** Supplied data follows **
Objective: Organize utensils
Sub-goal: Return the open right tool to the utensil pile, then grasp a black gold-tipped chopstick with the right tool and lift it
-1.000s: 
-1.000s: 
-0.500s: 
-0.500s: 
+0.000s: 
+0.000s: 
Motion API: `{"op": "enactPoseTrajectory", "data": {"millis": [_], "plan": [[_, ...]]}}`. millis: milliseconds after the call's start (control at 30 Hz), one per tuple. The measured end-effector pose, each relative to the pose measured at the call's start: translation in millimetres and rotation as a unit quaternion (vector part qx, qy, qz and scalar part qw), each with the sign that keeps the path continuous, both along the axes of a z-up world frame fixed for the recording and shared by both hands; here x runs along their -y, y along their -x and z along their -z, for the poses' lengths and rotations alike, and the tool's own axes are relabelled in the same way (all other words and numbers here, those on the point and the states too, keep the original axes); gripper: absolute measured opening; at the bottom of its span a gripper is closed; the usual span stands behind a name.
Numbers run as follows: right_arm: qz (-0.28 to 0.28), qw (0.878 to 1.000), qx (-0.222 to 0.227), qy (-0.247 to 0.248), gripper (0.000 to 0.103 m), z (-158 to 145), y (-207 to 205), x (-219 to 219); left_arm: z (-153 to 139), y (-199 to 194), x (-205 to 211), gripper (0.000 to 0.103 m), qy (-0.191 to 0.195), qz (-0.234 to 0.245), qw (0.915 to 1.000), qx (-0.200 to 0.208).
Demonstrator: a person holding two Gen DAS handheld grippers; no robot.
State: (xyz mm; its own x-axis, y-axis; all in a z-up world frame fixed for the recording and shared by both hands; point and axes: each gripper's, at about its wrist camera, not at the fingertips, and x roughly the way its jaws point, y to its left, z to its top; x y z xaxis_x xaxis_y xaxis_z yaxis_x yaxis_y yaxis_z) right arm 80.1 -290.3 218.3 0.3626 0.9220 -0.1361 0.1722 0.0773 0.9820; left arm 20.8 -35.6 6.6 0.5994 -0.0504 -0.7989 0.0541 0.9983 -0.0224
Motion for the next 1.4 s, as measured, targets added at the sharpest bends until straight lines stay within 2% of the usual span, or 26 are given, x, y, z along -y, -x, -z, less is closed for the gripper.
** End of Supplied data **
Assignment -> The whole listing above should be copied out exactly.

Solution to this exercise ->
Objective: Organize utensils
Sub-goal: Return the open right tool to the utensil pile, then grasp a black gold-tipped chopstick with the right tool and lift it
-1.000s: 
-1.000s: 
-0.500s: 
-0.500s: 
+0.000s: 
+0.000s: 
Motion API: `{"op": "enactPoseTrajectory", "data": {"millis": [_], "plan": [[_, ...]]}}`. millis: milliseconds after the call's start (control at 30 Hz), one per tuple. The measured end-effector pose, each relative to the pose measured at the call's start: translation in millimetres and rotation as a unit quaternion (vector part qx, qy, qz and scalar part qw), each with the sign that keeps the path continuous, both along the axes of a z-up world frame fixed for the recording and shared by both hands; here x runs along their -y, y along their -x and z along their -z, for the poses' lengths and rotations alike, and the tool's own axes are relabelled in the same way (all other words and numbers here, those on the point and the states too, keep the original axes); gripper: absolute measured opening; at the bottom of its span a gripper is closed; the usual span stands behind a name.
Numbers run as follows: right_arm: qz (-0.28 to 0.28), qw (0.878 to 1.000), qx (-0.222 to 0.227), qy (-0.247 to 0.248), gripper (0.000 to 0.103 m), z (-158 to 145), y (-207 to 205), x (-219 to 219); left_arm: z (-153 to 139), y (-199 to 194), x (-205 to 211), gripper (0.000 to 0.103 m), qy (-0.191 to 0.195), qz (-0.234 to 0.245), qw (0.915 to 1.000), qx (-0.200 to 0.208).
Demonstrator: a person holding two Gen DAS handheld grippers; no robot.
State: (xyz mm; its own x-axis, y-axis; all in a z-up world frame fixed for the recording and shared by both hands; point and axes: each gripper's, at about its wrist camera, not at the fingertips, and x roughly the way its jaws point, y to its left, z to its top; x y z xaxis_x xaxis_y xaxis_z yaxis_x yaxis_y yaxis_z) right arm 80.1 -290.3 218.3 0.3626 0.9220 -0.1361 0.1722 0.0773 0.9820; left arm 20.8 -35.6 6.6 0.5994 -0.0504 -0.7989 0.0541 0.9983 -0.0224
Motion for the next 1.4 s, as measured, targets added at the sharpest bends until straight lines stay within 2% of the usual span, or 26 are given, x, y, z along -y, -x, -z, less is closed for the gripper.

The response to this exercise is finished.